**Work to complete**
Pull every line containing "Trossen" from the listing below.

**Records supplied**
[Start of Attachment]
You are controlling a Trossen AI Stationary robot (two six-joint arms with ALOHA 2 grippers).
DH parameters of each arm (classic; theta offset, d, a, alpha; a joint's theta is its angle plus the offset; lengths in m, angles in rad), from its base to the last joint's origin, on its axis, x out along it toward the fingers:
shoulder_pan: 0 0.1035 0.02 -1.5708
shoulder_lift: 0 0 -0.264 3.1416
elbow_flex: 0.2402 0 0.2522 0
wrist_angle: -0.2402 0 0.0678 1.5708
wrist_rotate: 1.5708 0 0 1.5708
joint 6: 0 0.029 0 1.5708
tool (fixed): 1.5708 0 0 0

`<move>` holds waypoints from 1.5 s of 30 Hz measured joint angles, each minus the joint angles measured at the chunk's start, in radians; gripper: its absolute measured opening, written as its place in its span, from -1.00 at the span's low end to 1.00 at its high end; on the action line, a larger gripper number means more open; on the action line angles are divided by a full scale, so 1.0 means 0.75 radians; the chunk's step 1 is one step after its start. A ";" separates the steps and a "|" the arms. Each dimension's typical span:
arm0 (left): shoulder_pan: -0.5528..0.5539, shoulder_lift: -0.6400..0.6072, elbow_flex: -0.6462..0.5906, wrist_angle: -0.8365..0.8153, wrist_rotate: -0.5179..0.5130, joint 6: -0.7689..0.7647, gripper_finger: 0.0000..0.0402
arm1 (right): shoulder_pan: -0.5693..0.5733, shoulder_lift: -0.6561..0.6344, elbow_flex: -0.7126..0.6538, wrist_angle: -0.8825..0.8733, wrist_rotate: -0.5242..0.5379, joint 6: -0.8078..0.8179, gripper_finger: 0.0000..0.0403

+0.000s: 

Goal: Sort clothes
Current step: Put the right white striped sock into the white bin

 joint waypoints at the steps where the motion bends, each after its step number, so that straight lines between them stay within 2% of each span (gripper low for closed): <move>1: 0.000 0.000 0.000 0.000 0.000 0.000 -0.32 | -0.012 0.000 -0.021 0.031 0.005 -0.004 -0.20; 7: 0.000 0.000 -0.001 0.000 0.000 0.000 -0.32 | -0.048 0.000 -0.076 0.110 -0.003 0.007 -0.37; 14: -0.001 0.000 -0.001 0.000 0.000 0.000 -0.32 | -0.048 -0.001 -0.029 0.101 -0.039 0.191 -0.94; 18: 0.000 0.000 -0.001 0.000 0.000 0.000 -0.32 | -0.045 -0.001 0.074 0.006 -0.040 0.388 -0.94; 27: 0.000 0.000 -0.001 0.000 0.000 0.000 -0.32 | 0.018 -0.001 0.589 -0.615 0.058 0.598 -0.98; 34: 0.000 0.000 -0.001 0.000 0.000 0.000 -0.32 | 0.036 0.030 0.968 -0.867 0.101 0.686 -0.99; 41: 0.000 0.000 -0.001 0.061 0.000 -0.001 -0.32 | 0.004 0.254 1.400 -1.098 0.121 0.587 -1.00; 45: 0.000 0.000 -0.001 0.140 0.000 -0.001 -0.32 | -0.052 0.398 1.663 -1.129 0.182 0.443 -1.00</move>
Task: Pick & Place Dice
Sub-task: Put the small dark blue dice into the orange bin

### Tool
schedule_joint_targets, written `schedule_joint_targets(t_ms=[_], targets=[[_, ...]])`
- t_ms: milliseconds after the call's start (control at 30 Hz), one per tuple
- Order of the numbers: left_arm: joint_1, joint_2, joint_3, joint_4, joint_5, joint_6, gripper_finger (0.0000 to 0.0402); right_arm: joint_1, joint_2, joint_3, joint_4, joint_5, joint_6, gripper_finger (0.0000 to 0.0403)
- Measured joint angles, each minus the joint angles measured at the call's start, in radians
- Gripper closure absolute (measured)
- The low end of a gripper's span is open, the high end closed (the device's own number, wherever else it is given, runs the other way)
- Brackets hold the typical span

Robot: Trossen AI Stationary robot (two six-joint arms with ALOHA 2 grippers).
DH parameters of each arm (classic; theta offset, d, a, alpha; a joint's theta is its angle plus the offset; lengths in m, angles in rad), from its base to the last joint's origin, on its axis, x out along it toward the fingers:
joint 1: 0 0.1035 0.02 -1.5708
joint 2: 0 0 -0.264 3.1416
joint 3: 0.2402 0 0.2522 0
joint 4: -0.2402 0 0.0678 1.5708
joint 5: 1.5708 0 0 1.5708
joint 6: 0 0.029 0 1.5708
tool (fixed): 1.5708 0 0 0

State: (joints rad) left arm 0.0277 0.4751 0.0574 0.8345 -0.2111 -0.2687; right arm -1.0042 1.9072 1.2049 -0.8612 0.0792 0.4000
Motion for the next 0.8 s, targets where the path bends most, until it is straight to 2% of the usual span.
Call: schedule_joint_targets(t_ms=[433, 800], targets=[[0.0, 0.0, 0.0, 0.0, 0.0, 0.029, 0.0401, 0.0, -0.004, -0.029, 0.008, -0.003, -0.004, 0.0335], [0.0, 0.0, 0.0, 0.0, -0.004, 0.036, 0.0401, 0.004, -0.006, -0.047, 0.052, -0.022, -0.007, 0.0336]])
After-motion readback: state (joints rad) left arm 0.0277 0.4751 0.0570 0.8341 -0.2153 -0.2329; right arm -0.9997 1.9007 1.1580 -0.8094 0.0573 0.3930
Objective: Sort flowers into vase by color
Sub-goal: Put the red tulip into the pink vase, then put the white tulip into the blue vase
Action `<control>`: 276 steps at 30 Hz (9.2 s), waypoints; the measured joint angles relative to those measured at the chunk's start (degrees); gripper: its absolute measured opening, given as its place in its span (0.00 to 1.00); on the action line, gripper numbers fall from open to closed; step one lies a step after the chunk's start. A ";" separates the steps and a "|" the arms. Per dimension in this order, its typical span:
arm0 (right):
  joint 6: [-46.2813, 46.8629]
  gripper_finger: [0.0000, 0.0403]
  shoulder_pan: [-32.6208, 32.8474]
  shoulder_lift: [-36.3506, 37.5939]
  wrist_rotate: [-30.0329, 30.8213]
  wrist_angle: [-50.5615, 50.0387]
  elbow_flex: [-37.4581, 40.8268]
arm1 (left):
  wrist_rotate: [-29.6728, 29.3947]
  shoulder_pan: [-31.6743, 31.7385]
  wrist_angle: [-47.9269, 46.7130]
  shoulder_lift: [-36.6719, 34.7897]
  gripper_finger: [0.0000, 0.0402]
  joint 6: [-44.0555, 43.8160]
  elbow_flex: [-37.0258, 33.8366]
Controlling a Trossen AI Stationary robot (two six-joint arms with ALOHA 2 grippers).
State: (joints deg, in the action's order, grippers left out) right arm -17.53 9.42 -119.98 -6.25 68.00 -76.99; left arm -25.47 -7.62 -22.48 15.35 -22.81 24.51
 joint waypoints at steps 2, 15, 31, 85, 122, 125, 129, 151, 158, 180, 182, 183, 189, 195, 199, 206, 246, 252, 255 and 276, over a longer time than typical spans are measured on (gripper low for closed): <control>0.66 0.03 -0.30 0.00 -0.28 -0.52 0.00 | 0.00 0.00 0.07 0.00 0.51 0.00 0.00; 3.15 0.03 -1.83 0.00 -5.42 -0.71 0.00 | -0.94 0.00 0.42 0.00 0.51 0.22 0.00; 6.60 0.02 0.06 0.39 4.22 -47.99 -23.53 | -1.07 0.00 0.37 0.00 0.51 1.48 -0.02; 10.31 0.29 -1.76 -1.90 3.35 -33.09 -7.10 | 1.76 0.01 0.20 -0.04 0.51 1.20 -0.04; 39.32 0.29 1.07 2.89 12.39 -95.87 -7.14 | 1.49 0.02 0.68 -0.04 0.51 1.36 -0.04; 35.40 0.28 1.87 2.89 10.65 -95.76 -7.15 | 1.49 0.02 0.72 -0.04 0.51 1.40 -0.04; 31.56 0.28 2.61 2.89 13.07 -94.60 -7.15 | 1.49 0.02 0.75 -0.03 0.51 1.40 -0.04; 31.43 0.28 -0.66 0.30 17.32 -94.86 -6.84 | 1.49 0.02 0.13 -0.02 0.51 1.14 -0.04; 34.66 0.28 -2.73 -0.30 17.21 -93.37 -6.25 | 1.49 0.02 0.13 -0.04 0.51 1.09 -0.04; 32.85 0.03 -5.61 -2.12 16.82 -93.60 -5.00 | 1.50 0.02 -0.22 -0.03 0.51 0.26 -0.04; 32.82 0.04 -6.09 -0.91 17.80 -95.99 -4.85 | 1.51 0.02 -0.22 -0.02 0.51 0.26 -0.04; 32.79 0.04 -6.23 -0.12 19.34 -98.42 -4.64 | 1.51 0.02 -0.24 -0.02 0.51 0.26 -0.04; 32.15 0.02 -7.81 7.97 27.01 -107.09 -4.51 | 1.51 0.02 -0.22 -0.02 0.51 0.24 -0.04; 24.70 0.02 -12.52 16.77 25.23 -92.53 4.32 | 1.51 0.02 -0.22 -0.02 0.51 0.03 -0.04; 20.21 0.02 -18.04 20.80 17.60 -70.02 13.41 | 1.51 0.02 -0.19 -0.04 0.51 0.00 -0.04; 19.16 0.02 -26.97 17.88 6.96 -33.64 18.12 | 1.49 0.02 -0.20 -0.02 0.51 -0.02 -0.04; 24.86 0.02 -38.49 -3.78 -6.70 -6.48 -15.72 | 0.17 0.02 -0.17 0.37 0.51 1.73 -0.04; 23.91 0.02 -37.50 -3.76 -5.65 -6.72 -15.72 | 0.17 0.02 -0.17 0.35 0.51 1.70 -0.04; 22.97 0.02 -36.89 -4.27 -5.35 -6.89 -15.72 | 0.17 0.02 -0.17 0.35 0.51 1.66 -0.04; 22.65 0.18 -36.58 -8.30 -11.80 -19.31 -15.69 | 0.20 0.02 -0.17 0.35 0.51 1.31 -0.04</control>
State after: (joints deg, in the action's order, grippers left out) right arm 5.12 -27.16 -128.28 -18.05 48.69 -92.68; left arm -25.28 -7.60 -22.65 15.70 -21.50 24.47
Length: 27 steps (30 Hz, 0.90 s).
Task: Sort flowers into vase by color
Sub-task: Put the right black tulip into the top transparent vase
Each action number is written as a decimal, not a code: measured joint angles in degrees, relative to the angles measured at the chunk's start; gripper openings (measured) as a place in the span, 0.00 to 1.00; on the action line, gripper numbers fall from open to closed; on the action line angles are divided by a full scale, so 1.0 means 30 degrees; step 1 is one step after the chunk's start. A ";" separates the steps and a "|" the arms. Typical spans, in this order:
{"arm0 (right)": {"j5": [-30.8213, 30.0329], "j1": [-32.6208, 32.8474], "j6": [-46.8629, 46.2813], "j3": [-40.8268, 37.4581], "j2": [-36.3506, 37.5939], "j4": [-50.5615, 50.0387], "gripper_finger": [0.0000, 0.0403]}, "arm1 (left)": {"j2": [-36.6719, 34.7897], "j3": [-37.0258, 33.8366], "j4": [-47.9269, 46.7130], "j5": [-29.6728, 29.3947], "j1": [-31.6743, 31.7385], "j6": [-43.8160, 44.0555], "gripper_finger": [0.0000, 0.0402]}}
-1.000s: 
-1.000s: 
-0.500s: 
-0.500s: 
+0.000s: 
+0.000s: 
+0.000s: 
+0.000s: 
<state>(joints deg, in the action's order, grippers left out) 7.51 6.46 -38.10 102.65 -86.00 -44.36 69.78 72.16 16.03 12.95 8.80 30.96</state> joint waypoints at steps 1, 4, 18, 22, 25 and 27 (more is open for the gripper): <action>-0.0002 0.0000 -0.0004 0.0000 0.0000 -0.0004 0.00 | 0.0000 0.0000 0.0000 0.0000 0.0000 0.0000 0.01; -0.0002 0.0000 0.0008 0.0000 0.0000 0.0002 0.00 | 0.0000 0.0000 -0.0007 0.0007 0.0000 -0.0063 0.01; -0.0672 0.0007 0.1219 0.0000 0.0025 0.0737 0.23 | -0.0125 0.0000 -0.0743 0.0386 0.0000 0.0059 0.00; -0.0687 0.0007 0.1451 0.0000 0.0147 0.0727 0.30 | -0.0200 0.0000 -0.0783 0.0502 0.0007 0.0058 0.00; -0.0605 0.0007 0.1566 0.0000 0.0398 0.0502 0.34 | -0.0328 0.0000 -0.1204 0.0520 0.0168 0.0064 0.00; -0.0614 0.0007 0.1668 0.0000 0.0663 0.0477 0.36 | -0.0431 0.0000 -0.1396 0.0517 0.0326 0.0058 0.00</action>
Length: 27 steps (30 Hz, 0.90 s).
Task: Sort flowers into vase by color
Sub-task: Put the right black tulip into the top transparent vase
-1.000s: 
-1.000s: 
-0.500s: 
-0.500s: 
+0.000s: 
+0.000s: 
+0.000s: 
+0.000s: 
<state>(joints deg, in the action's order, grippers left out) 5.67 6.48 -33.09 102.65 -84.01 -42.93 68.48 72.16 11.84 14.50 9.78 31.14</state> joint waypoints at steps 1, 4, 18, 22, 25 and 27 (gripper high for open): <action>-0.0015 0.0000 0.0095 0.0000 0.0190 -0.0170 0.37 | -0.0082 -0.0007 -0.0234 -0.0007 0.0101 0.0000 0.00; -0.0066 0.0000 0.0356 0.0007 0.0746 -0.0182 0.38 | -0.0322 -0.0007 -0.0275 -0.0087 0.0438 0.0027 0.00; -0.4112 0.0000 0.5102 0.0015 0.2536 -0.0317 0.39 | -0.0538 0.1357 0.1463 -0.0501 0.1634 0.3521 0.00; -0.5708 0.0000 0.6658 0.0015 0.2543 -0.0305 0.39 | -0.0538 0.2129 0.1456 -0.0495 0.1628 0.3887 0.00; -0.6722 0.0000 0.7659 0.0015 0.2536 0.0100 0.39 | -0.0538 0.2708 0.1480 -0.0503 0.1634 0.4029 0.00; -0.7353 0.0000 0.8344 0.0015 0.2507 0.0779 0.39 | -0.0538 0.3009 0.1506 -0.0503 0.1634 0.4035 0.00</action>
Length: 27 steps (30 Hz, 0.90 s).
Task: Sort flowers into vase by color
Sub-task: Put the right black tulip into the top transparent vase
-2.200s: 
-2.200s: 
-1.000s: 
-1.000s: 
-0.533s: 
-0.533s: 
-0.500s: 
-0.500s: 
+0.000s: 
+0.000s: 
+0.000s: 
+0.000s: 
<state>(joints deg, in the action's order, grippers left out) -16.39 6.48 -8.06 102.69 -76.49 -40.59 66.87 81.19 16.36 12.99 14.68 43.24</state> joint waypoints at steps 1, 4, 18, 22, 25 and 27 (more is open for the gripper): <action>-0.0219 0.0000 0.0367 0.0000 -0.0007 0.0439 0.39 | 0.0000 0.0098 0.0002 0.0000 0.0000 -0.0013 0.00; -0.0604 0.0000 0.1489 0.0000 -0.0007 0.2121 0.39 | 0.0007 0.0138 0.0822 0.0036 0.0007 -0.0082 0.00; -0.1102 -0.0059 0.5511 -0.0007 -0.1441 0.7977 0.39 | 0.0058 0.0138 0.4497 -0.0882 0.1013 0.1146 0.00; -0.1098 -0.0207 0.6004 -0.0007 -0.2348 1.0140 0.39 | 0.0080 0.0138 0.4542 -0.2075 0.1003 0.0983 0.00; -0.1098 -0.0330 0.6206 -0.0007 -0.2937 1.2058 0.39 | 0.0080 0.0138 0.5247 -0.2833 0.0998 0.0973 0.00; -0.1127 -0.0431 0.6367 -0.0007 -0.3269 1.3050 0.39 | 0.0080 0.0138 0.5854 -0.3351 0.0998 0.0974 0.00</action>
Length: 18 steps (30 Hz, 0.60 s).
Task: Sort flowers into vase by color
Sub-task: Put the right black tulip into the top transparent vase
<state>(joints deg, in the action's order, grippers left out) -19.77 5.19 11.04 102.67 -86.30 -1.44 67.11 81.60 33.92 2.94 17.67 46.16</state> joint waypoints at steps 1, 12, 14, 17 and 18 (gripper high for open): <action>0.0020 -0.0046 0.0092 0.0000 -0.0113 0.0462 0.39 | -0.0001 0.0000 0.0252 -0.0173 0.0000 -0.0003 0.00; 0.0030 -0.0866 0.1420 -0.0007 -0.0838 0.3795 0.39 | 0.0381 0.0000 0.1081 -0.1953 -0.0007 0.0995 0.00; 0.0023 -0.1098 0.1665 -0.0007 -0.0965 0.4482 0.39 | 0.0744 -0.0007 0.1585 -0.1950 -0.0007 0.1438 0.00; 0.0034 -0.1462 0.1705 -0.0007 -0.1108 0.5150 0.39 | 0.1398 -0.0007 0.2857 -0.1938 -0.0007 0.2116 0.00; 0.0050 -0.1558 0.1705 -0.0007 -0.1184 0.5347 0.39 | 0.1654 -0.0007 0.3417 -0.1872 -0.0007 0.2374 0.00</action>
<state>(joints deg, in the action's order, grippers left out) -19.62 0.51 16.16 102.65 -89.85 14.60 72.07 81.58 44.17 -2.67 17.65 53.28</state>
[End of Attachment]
**Solved problem**
You are controlling a Trossen AI Stationary robot (two six-joint arms with ALOHA 2 grippers).
Robot: Trossen AI Stationary robot (two six-joint arms with ALOHA 2 grippers).
Controlling a Trossen AI Stationary robot (two six-joint arms with ALOHA 2 grippers).

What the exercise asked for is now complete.